### EXERCISE AIM
Pick out each line with the word "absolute" from the material that follows.

━━━━

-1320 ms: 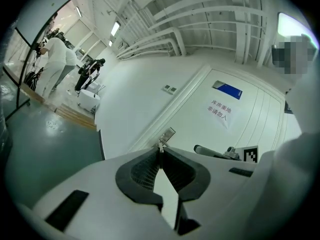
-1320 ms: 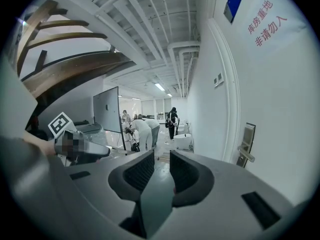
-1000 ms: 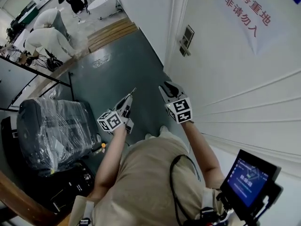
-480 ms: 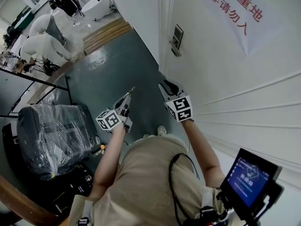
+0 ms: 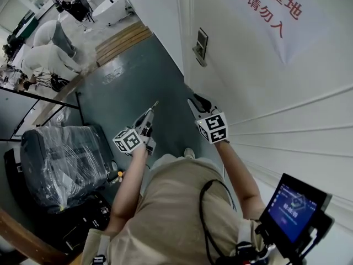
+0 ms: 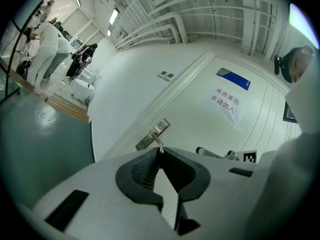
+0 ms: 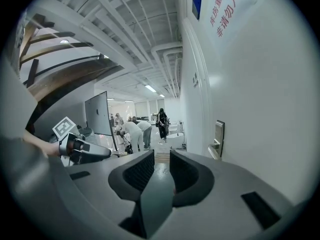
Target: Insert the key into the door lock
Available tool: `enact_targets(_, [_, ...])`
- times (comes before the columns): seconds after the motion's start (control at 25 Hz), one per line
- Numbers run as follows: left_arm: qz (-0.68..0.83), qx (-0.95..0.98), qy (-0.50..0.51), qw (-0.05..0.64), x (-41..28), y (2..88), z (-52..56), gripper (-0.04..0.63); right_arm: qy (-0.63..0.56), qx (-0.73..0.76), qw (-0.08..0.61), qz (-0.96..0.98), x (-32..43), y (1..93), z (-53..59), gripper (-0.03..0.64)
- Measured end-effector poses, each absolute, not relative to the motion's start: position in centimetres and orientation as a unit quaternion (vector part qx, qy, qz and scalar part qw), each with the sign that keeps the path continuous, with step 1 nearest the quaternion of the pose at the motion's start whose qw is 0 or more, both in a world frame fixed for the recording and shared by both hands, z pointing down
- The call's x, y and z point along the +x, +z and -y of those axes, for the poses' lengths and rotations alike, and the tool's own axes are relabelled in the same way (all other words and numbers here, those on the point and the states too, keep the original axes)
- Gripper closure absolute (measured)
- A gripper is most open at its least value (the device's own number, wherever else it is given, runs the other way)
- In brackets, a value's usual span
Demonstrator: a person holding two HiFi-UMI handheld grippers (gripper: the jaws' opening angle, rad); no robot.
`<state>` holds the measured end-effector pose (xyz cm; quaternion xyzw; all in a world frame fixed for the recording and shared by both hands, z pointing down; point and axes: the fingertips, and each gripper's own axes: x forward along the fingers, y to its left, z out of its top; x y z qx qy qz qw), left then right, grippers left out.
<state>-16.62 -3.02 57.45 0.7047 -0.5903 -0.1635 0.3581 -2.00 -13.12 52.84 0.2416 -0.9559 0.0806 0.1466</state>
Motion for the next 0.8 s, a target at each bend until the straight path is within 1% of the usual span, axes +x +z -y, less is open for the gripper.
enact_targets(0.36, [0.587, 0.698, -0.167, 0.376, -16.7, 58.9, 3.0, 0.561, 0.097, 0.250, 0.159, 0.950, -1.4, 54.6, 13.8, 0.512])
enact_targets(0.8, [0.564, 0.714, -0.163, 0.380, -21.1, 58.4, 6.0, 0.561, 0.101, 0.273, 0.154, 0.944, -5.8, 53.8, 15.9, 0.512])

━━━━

### RESULT BELOW
- Measured end-effector poses, each absolute, not relative to the motion's start: position in centimetres and orientation as a unit quaternion (vector part qx, qy, qz and scalar part qw), each with the sign that keeps the path continuous, with step 1 nearest the quaternion of the pose at the motion's start whose qw is 0 or more, both in a world frame fixed for the recording and shared by both hands, z pointing down
- Gripper closure absolute (measured)

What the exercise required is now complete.